On September 5, 2025, the U.S. Court of Appeals for the Second Circuit affirmed a judgment of conviction against Amit Dagar, who was found guilty of securities fraud and securities fraud conspiracy in 2024. Dagar allegedly purchased securities based on material nonpublic information (“MNPI”) regarding positive clinical trials for Paxlovid, an antiviral treatment for COVID-19, before the results were made public. Dagar had appealed his conviction on the grounds that his Fifth Amendment rights had been violated when the government constructively amended the superseding indictment against him by introducing a new theory of the case in its summation. Dagar also argued that the Southern District of New York was not the proper venue for the case because there was some uncertainty regarding the location of the servers used to execute the trades at issue.
The Second Circuit upheld Dagar’s conviction and disagreed that the government had constructively amended the superseding indictment. The court found that the evidence introduced by federal prosecutors at trial provided context regarding Dagar’s state of mind at the time he received the MNPI regarding Paxlovid and was closely related to the specific charges in the indictment. In fact, the court added that it had “never found constructive amendment in a securities fraud case when the government simply demonstrated the different ways in which a defendant might have interpreted the MNPI he possessed.” The court held that, in light of the “significant flexibility” afforded to the government in presenting its case, the evidence presented by federal prosecutors was “plainly within the charged core of criminality.”
With regards to the venue challenge, the court acknowledged that the Securities Act of 1934, which formed the basis of Dagar’s charges, provides that venue is appropriate in “the district wherein any act or transaction constituting the [criminal] violation occurred.” The court held that venue in the Southern District of New York was appropriate for several reasons, including evidence demonstrating that Dagar had traded on Nasdaq exchanges that are located within the Southern District of New York and had purchased options from a broker whose registered address was in the Southern District of New York. The Court concluded that the Dagar’s claims regarding the unknown location of the servers used to execute the trades were “not dispositive, or even particularly relevant.”

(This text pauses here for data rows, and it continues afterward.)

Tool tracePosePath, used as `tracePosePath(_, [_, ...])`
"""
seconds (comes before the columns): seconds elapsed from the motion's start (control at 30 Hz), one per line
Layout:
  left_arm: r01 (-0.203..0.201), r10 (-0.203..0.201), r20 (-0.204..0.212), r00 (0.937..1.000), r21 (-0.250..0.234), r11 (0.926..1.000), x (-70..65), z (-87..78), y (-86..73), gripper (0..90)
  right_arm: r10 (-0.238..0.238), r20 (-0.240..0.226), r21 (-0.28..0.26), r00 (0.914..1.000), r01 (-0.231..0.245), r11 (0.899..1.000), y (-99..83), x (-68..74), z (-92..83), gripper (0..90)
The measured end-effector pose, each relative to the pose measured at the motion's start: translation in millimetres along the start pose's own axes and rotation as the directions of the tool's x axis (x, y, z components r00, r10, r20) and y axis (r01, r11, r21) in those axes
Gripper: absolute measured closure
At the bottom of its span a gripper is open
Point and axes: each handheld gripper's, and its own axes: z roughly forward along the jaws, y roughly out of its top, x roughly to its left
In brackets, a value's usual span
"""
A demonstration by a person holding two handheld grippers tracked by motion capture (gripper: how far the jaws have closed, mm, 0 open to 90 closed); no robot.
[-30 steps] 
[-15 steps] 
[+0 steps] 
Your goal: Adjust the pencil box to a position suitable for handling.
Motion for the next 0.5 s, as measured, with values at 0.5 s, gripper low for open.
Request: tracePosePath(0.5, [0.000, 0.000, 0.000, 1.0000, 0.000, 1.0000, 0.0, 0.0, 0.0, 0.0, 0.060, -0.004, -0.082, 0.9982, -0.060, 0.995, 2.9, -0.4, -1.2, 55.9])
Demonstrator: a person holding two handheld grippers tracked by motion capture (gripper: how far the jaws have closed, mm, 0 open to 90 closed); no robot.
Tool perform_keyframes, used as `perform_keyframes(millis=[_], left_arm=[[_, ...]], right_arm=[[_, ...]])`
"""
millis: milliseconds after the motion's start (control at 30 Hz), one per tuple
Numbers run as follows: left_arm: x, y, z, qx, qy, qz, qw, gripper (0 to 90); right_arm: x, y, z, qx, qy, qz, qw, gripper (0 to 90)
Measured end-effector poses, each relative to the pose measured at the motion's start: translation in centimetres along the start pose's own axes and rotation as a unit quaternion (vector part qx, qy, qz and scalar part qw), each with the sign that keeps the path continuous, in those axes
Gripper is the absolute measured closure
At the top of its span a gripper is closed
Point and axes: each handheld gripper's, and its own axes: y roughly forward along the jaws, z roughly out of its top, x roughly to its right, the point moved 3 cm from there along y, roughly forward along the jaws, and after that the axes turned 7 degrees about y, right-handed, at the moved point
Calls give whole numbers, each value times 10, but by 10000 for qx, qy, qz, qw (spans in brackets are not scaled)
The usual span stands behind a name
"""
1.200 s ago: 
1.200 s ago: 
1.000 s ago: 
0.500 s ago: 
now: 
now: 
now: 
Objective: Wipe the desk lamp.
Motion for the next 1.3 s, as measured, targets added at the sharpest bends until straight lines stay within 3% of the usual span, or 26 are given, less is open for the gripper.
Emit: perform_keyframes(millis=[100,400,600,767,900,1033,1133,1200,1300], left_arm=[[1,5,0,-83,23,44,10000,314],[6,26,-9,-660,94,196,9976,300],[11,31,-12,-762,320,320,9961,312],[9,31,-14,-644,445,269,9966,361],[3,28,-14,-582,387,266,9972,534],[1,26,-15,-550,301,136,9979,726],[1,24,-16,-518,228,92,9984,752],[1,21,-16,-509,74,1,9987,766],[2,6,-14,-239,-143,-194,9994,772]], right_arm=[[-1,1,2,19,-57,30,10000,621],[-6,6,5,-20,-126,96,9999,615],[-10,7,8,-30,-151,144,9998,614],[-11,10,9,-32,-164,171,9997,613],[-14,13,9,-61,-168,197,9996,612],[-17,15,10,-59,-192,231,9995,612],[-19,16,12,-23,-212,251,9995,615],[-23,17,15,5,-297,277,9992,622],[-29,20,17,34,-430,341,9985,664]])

In January 2024, a federal jury found Dagar guilty of securities fraud and conspiracy to commit securities fraud at the conclusion of a one-week trial. Dagar was sentenced to nine months imprisonment and ordered to pay approximately $272,000, which represented the amount of proceeds traceable to the insider trading scheme. Dagar’s co-defendant Atul Bhiwapurkar, his close friend and business partner who allegedly purchased securities based on a tip from Dagar, pleaded guilty to one count of a six-count indictment in October 2023. He was sentenced to three years of probation and ordered to forfeit approximately $60,300. In January 2025, the Securities and Exchange Commission also obtained final judgments against Dagar and Bhiwapurkar to resolve parallel civil charges that were filed in 2023.